Unfortunately, there are no guarantees... A puppy from parents with good patellas COULD have luxating patellas, though it is less likely. Not all luxating patellas need surgery either. There are different grades.

Also, if she injured herself, it might not even be a congenital problem. I think you need to take her to the vet and talk to yourbreeder.


----------



## lfung5 (Jun 30, 2007)

I would call your breeder. Fred has luxating patellas. He injured himself once and was on 2 weeks crate rest. It was strict rest. Literally pick him up to potty and carry him back inside. He was about 1 at the time. The orthopedic surgeon said he didn't need surgery until he was lame 16 days a month. That day came this year and at 7 years old, Fred had knee surgery on 1 knee. His other knee is fine so far......
Talk to your breeder. I know when Bella needed liver surgery at 1.5 years old, her breeder gave me back all the money I paid for her, to put towards the surgery.
I hope your little one will be ok. Good luck!


----------



## Suzi (Oct 27, 2010)

Can a vet just do a hands on exam to feel for the luxating patellas? When Zoey was a puppy the vet noticed a bit of something but said he wasn't concerned because her bones were still developing. But he watched it and she is fine now. If your dog is limping I would bring her to the vet.
Maddie had an injury that brought us to the vet we found out that her elbow never attached to her leg. It is very uncommon. We spent a lot of money for good x rays and was three visits. We would never had known if she hadn't hurt herself. At least not yet and she will be three in July.


----------



## Pixiesmom (Jul 31, 2008)

Pixie has pretty bad LP. Our vet had her on Cosequin and said let's wait and see. She's 4.5 and he switched her to Dasuquin. I've never seen her favoring a leg or limping and her patellas are very loose.


----------



## leena365 (Sep 17, 2009)

My Miya at 3 1/2 years has hurt her right knee. She has been on total cage rest for two weeks and is being given Metcalm. I still see her limping after two weeks of total rest. I do hope she won't need the surgery. Really worried for her.


----------



## RingAroundaRosie (Sep 15, 2012)

*Rosie update*

I took Rosie last week to see the vet. He examined her, watched her walk, and told me I could rest easy, that she didn't need surgery. He told me that she did have luxating patella on the one rear leg, but rarely do small breed dogs needs it repaired. Prescribed Rimadyl for 1-2 weeks, and told me to try and limit her jumping. So far so good! She is using it more, limping much less.

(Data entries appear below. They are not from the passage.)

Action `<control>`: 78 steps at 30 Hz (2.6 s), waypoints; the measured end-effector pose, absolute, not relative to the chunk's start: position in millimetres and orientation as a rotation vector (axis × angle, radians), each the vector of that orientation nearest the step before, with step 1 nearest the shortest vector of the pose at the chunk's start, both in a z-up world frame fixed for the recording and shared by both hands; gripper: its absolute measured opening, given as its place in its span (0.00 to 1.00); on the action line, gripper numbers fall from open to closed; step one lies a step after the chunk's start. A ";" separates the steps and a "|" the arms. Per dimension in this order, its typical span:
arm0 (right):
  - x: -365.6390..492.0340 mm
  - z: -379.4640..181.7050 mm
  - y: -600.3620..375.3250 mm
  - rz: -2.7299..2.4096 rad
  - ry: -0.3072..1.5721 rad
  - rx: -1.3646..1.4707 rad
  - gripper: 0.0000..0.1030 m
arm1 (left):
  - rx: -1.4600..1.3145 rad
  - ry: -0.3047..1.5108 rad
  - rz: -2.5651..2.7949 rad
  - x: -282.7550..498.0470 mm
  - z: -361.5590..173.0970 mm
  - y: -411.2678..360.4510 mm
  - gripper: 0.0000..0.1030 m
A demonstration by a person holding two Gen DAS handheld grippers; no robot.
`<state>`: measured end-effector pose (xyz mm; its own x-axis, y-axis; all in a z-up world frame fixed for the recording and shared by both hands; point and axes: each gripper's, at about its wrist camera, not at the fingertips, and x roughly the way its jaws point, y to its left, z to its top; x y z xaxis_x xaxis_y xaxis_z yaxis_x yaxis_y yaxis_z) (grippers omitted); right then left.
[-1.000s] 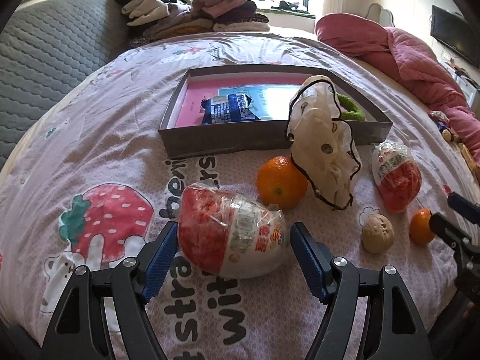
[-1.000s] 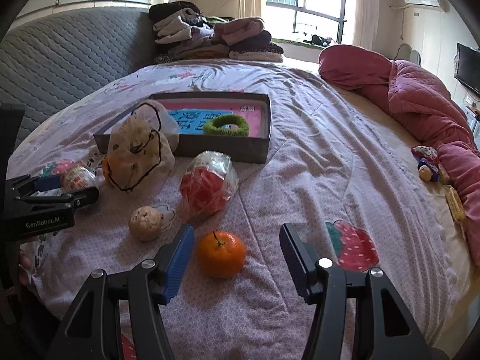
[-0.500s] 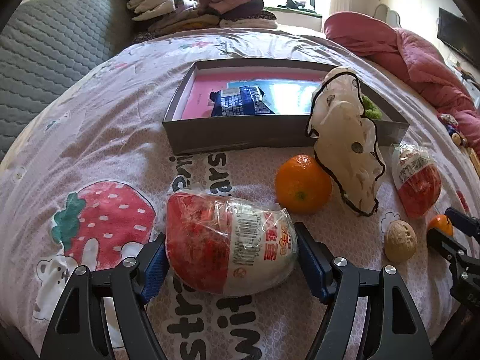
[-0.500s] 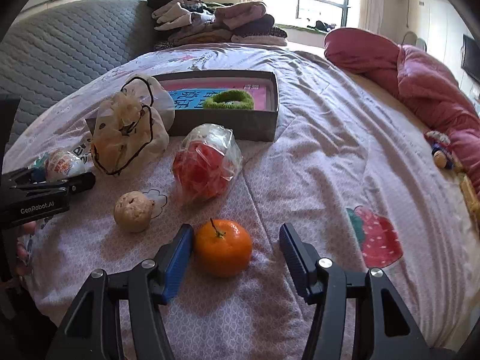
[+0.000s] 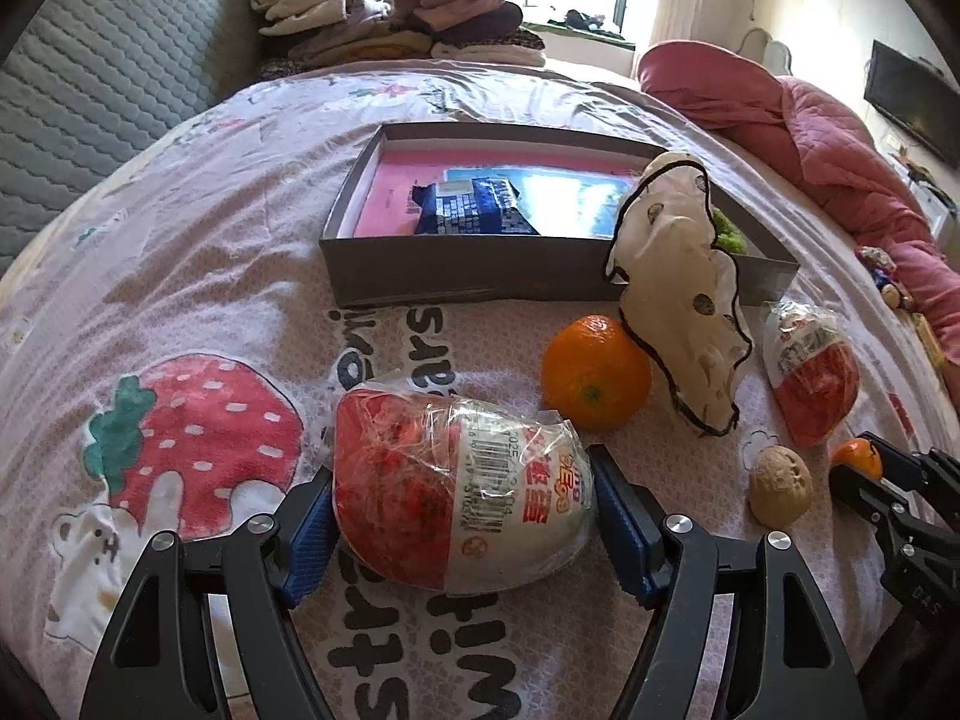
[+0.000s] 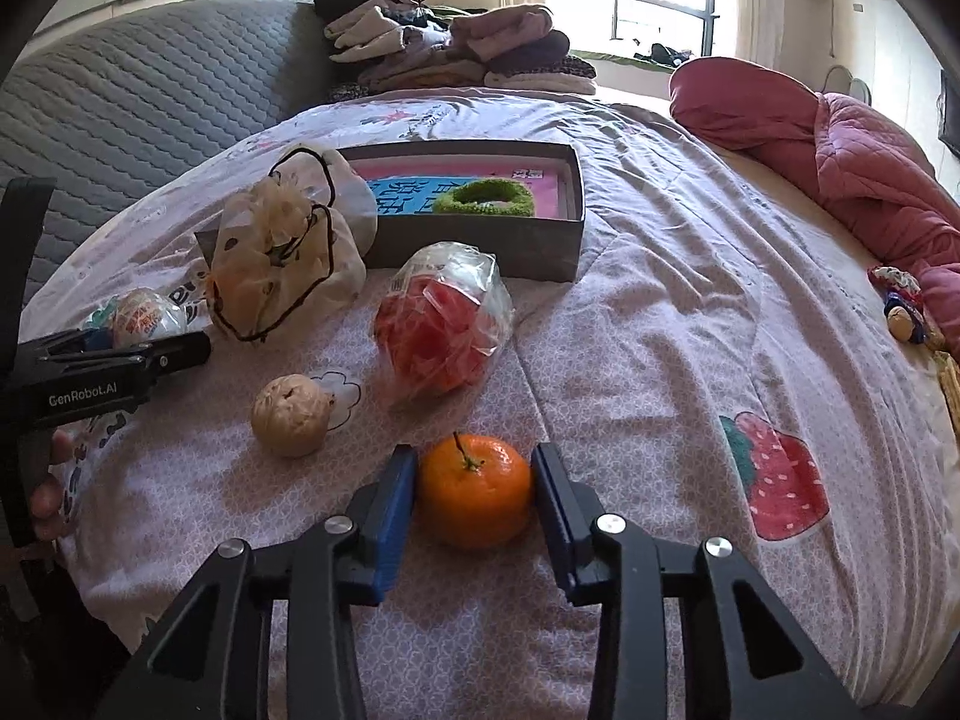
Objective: Organize objects
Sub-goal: 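Grasp the red-and-white wrapped package with the left tool while the right tool grasps a mandarin, then carry the wrapped package with the left tool while the right tool carries the mandarin to the tray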
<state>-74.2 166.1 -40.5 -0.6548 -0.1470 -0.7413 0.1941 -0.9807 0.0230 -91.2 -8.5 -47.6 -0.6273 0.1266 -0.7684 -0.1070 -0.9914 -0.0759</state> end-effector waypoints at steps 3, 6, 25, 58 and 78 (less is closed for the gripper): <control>-73.8 -38.7 167.1 -2.697 0.078 1.184 0.38 | -1.278 -0.060 2.718 -88.5 -46.4 -10.7 0.74; -72.1 -34.4 168.8 -2.709 0.065 1.157 0.38 | -1.258 -0.079 2.718 -84.6 -41.8 -12.6 0.74; -58.3 -5.5 162.3 -2.765 0.063 0.952 0.38 | -1.125 -0.045 2.751 -50.7 -17.1 4.3 0.74; -68.8 39.3 137.0 -2.784 0.090 0.769 0.38 | -0.937 -0.078 2.847 -48.7 36.4 -4.4 0.74; -118.1 63.4 139.1 -2.796 0.093 0.724 0.38 | -0.937 -0.054 2.867 -105.9 55.7 4.0 0.74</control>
<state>-118.1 139.1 63.4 -0.8450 -0.2254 -0.4850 0.2570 -0.9664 0.0013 -105.9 4.0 55.7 -0.8000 0.1294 -0.5859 -0.1072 -0.9916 -0.0727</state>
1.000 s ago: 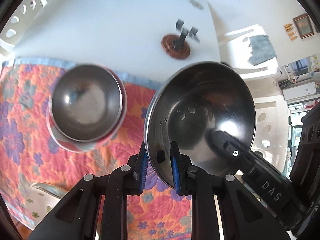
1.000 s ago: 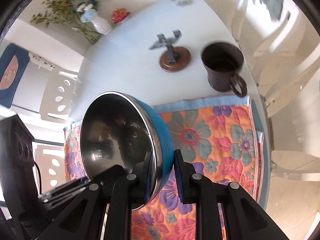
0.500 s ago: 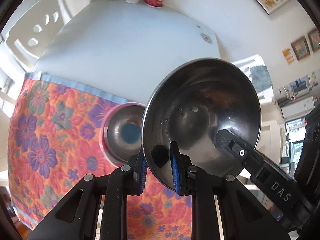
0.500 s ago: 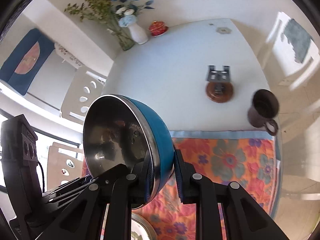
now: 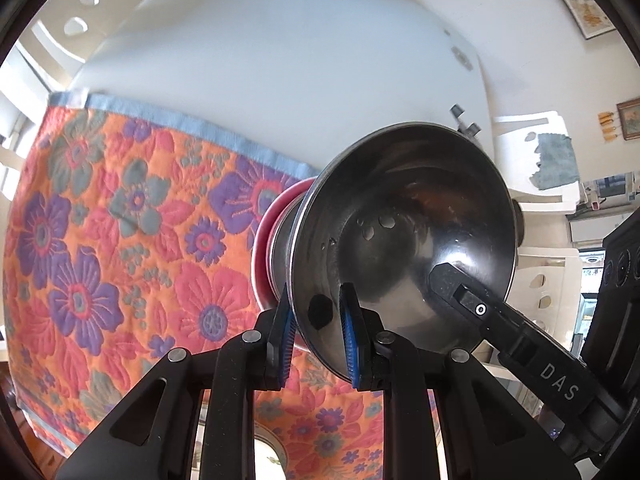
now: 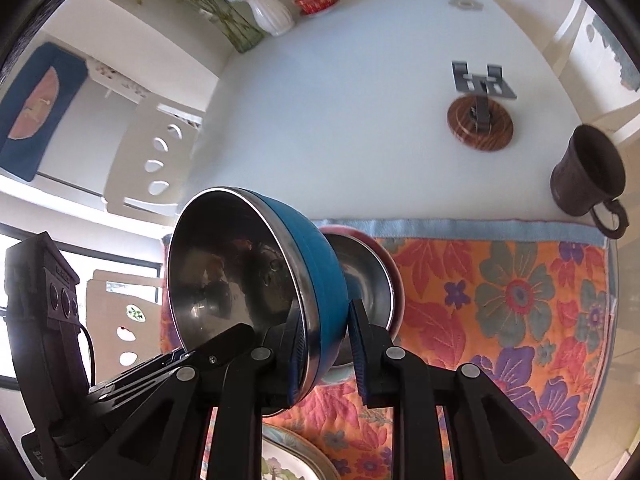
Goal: Organize plates and bowls
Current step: 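Carry the blue-backed bowl with both tools over the pink bowl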
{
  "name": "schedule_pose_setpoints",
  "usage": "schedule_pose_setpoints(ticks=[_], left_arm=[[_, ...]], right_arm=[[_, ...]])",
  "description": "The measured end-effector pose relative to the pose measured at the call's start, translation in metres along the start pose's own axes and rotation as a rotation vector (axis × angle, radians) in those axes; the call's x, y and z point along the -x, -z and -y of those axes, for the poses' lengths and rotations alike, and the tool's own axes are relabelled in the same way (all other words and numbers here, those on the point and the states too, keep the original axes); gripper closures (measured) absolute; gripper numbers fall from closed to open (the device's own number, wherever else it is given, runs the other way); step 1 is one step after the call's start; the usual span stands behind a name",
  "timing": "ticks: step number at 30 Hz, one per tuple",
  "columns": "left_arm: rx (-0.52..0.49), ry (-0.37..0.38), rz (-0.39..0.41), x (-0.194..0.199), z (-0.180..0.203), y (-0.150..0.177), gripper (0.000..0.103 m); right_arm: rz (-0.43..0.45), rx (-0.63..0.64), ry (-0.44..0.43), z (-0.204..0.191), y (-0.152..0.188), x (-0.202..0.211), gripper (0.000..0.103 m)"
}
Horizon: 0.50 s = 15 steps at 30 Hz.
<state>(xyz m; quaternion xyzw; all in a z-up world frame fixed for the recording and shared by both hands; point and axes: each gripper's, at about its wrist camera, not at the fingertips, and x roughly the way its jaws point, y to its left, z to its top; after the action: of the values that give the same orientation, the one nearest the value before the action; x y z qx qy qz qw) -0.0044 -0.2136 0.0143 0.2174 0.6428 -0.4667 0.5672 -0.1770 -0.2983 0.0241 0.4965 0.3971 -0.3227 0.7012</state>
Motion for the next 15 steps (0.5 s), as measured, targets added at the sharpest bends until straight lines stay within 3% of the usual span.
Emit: schedule_pose_setpoints(ticks=[15], left_arm=[[0.01,-0.033,-0.071,-0.043,-0.002,-0.01,0.085]], right_arm=[[-0.102,-0.032,0.047,0.023,-0.007,-0.045,0.082]])
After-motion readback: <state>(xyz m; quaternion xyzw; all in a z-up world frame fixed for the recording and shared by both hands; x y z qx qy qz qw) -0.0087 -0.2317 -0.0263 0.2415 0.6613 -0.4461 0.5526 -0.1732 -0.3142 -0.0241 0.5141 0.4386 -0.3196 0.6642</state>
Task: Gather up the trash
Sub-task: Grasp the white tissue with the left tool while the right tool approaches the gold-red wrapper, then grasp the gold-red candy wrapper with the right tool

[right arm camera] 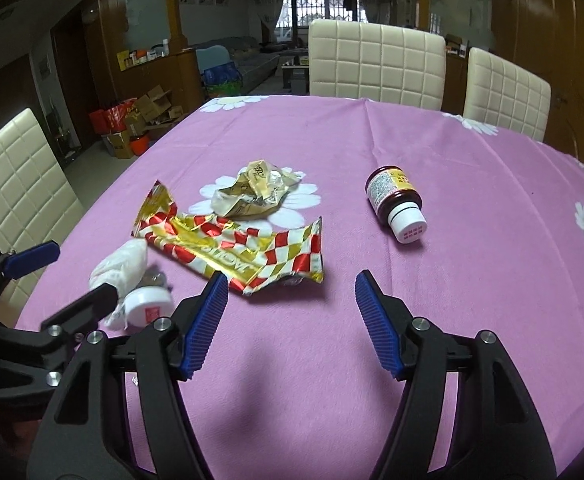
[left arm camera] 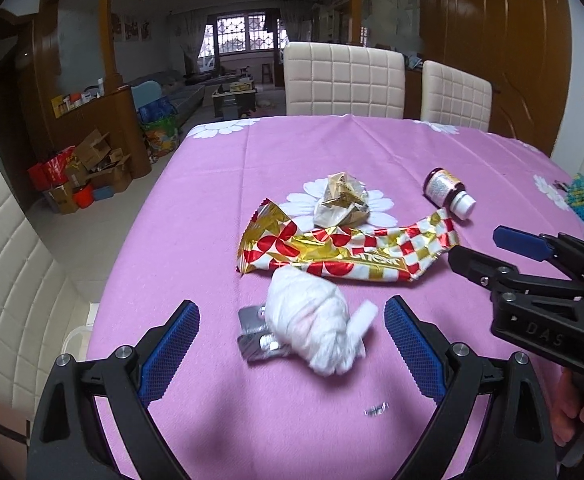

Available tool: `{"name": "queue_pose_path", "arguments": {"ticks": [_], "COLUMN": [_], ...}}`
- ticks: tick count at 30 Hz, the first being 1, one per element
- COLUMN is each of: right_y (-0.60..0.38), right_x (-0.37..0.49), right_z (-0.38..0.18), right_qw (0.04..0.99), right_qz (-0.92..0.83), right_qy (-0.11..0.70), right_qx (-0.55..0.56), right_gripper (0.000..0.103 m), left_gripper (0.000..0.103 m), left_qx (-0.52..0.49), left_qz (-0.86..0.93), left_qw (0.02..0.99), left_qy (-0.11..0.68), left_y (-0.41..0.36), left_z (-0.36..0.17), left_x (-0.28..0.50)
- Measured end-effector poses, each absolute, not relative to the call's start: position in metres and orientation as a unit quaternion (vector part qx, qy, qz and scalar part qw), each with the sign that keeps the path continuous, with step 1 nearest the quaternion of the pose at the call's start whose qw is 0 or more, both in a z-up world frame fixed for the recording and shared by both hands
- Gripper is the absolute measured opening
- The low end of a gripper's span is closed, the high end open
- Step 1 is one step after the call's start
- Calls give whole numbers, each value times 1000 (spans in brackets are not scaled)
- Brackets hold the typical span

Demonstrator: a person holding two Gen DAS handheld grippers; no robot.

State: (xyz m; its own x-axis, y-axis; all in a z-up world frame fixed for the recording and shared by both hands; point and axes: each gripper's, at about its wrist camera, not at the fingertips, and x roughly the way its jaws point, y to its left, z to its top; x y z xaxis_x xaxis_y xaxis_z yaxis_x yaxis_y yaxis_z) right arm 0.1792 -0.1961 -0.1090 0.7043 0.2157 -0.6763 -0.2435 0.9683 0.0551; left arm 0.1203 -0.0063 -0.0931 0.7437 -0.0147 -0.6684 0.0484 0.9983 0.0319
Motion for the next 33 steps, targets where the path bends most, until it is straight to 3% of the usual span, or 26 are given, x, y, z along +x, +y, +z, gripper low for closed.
{"name": "queue_pose_path", "arguments": {"ticks": [3, 6, 9, 10, 11, 13, 14, 15, 16, 21, 33], "right_y": [-195, -194, -192, -192, -192, -193, -194, -194, -194, -194, -190], "right_x": [191, 203, 215, 218, 221, 229, 233, 234, 234, 219, 171], "right_z": [-110, -114, -119, -121, -124, -132, -137, -141, -144, -137, -100], "right_qw": [921, 918, 915, 913, 911, 904, 899, 895, 892, 907, 934], "right_qz": [130, 132, 131, 130, 130, 133, 138, 145, 152, 148, 146], "right_qy": [368, 374, 382, 386, 391, 406, 415, 420, 424, 394, 327], "right_qx": [-16, -12, -4, -2, 3, 16, 24, 29, 30, 26, 25], "right_gripper": [68, 73, 74, 75, 76, 76, 70, 57, 21, 13, 13], "left_gripper": [90, 76, 51, 35, 29, 26, 24, 24, 23, 22, 22], "left_qx": [30, 35, 32, 33, 33, 26, 21, 19, 17, 4, -36], "left_qz": [-13, -14, -24, -26, -27, -30, -33, -34, -34, -23, -2], "left_qw": [932, 930, 932, 932, 931, 930, 931, 932, 933, 942, 946], "left_qy": [362, 366, 359, 359, 362, 365, 364, 361, 357, 336, 323], "left_y": [-10, -13, -12, -12, -12, -8, -7, -7, -6, 3, 34], "left_z": [-99, -103, -103, -104, -105, -108, -108, -107, -106, -96, -80], "left_x": [129, 135, 137, 138, 140, 142, 142, 142, 141, 132, 105]}}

A few days later she developed a yeast ear infection, so I was back to the vet for more meds. Poor baby! Still, she is happy and sooo loveable !

Thanks for your replies! It's so good to be a part of this community.


----------



## leena365 (Sep 17, 2009)

My Miya is still limping after 3 weeks of cage rest. Are luxating patella surgery successful?


----------



## krandall (Jun 11, 2009)

leena365 said:


> My Miya is still limping after 3 weeks of cage rest. Are luxating patella surgery successful?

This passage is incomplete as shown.